Cullinan Studio's structure encloses the energy centre in prefabricated panels, which are mounted on a glazed brick base.
The structure was developed in collaboration with McGurk Architects to encase the machinery and ensure that it could be easily maintained.
According to Cullinan Studio, its striking finish makes use of "attractive materials" to challenge the traditional aesthetic of civic industrial architecture to reflect the ingenuity of the scheme.
"The client challenged us to make this more than just an enclosure to screen plant but celebrate this new form of energy generation," explained Alex Abbey, partner at Cullinan Studio.
"They wanted a building that would be robust, long-lasting and celebratory of this new typology for our cities," he told Dezeen.

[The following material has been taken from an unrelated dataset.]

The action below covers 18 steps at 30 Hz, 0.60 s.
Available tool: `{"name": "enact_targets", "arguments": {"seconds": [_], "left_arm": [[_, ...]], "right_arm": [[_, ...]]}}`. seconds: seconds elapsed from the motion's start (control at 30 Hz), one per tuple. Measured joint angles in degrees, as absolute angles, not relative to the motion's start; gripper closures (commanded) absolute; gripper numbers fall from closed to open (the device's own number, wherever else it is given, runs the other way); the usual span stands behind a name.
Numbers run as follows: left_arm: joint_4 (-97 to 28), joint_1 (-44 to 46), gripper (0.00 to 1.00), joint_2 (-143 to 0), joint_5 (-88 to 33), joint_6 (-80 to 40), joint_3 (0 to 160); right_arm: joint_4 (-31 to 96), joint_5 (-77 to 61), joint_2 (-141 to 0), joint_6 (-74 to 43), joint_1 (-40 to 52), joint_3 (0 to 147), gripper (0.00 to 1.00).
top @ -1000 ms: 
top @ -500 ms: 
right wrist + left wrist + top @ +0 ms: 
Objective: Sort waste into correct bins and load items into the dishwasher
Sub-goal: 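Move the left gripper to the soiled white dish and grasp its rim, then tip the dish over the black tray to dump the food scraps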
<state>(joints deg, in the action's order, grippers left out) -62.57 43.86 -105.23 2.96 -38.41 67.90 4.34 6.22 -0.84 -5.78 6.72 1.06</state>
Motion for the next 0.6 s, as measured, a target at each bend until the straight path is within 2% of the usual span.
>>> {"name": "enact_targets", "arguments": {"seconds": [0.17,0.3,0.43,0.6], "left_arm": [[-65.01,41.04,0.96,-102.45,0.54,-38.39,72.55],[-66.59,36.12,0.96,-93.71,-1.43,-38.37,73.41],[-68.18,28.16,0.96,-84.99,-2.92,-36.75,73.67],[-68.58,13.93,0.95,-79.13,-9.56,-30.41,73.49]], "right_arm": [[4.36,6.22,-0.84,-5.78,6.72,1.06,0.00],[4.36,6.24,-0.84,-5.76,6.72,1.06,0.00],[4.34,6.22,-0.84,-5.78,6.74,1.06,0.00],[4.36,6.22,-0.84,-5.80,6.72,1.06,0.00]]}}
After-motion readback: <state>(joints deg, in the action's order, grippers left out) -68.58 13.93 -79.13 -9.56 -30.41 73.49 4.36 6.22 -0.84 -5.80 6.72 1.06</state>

"They directed us towards the Victorian civic architecture of the water and power industries and the sense of functional, yet understated pride of purpose these demonstrated."
The cladding forms part of a prefabricated, panellised structure designed to easily and fully removable to accommodate the need for machinery maintenance.

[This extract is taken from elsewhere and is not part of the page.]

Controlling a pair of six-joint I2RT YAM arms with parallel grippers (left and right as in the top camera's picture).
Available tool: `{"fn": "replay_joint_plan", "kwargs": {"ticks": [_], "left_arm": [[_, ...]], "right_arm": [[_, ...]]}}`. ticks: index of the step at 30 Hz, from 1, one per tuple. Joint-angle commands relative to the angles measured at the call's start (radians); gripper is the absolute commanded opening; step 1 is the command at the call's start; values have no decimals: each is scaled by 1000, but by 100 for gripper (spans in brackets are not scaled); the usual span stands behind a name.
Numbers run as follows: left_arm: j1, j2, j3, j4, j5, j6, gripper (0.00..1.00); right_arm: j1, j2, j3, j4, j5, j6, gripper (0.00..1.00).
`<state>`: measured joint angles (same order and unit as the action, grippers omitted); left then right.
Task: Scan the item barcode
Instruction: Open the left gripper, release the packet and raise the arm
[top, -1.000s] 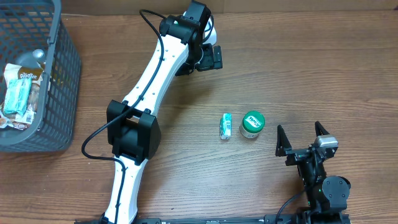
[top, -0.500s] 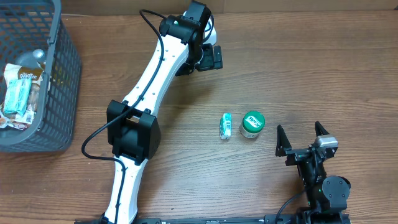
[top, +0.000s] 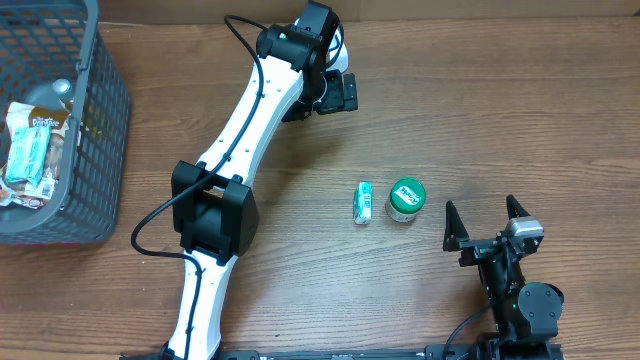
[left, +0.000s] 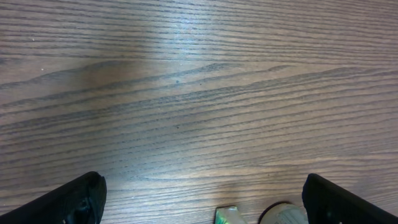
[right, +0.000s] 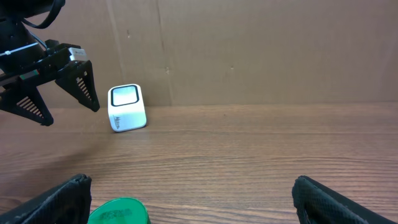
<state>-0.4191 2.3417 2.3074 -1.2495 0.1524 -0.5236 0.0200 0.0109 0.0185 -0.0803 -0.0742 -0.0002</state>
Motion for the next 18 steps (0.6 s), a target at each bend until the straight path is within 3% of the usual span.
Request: {"fn": "replay_joint_plan", "kwargs": {"ticks": [1, 18], "left_arm": [[-6, 6, 19, -2, -11, 11, 100], [-6, 6, 19, -1, -24, 11, 100]], "right_arm": [[-5, -8, -11, 3, 1, -5, 100], [-5, -8, -11, 3, 1, -5, 100]]}}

It also ensured that its construction time was quick, helping to reduce disruption to the local community as it was built.
The structure's deep red colour was chosen as a nod to the oxblood-coloured tiles found on London Underground station, and also the copper pots of gin distilleries that used to be located near the site.
Their perforated patterns reflect the activity behind the cladding, and the "sense of dynamic, rising warm currents of thermal energy". This also helps to ventilate the energy centre.
The brick base of the pavilion was developed by the studios to be resistant to graffiti and damage, and is brightened by artwork by Toby Paterson that is made of cast aluminium panels.
These panels feature block-shaped motifs that echo the layout of flats within the adjacent King Square Estate, which the heat network now serves.
Plans for the Bunhill 2 district heating system were first revealed in 2019, and the scheme was expected to reach completion in the same year.
It is the second phase of Islington Council's Bunhill Heat and Power scheme – a heat network in Islington that was established in 2012 to warm approximately 800 homes and two leisure centres. Bunhill 2 extends this network to an extra 550 homes and a primary school.
Photography is by Paul Raftery.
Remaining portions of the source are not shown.